* **AIM OF THE EXERCISE**
Could you copy exactly the lines below, beginning at the line with "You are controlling" and stopping after the line with "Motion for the", with no pictures?

* **DATA**
####################
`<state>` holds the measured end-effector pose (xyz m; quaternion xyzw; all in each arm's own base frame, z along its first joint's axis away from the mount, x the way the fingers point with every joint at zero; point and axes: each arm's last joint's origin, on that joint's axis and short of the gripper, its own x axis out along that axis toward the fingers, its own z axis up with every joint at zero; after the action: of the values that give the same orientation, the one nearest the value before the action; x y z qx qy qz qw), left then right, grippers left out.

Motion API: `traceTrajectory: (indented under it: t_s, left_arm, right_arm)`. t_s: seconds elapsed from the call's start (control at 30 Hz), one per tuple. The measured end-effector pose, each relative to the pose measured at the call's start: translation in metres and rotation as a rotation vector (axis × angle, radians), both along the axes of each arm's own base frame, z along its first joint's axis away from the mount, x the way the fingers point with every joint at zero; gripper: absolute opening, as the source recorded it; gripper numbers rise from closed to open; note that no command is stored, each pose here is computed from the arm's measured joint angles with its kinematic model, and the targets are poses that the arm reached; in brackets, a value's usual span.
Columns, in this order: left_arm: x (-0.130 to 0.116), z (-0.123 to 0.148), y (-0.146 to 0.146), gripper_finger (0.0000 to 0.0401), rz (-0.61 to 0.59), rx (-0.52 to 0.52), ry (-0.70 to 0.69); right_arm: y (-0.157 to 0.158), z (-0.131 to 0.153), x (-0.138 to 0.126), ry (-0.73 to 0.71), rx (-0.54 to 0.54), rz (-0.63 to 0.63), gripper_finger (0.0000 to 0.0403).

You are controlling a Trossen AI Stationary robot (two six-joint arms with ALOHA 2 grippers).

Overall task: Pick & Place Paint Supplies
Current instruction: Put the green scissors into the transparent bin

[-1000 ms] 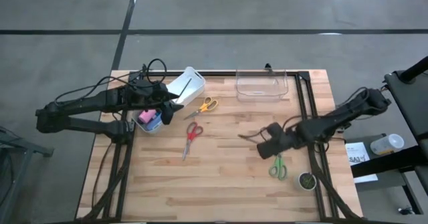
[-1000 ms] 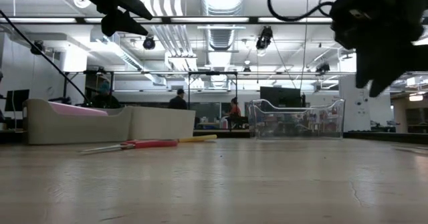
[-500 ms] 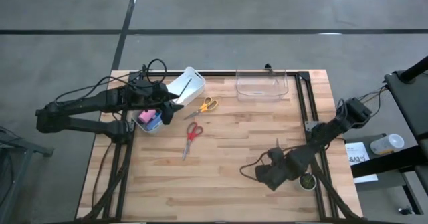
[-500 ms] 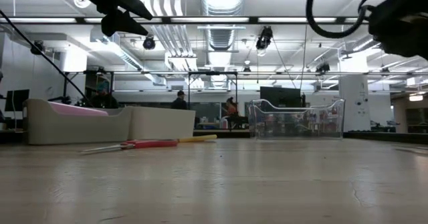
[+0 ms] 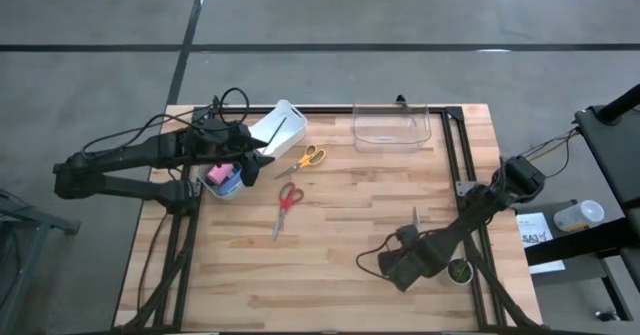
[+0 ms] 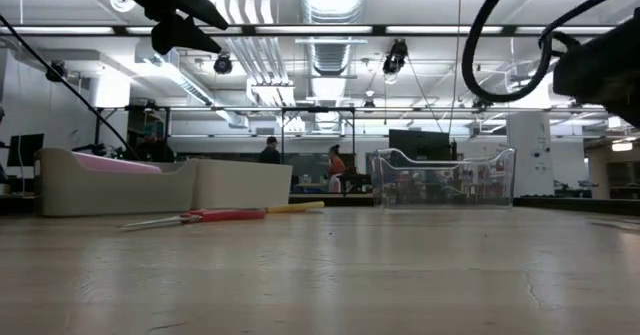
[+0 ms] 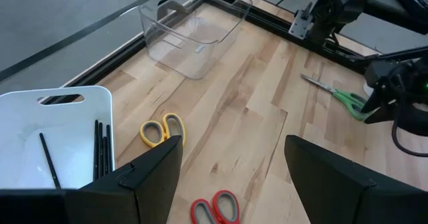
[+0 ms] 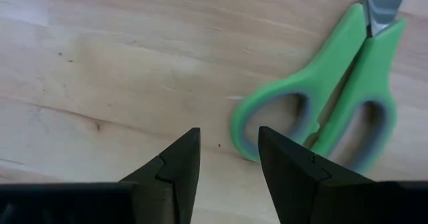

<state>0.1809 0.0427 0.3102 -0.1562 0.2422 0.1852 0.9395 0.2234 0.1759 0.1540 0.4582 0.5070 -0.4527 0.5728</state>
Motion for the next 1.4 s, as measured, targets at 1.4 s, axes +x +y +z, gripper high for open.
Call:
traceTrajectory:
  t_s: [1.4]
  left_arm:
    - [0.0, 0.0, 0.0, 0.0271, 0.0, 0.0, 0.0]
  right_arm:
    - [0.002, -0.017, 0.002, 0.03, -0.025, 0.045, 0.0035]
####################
* **TASK RESPONSE**
You are controlling a Trossen AI Stationary robot (two six-joint arms with ALOHA 2 grippers).

Overall task: Pick & Place Paint Supplies
Current instruction: Put the green scissors into the transparent bin

[-1000 ms] 
[-1000 ms] 
[-500 ms] 
[-500 ms] 
[+0 ms] 
[+0 ms] 
[+0 ms] 
[+0 ms] 

<state>0.1809 0.0427 0.3102 -0.1562 0.2422 0.1852 0.9395 0.2234 0.1759 0.1540 0.4582 0.5070 -0.4527 0.5728</state>
Motion for the next 1.4 s, as measured, targets at 1.4 s, axes +x +y +z, gripper high for open.

No more work is left in this exercise.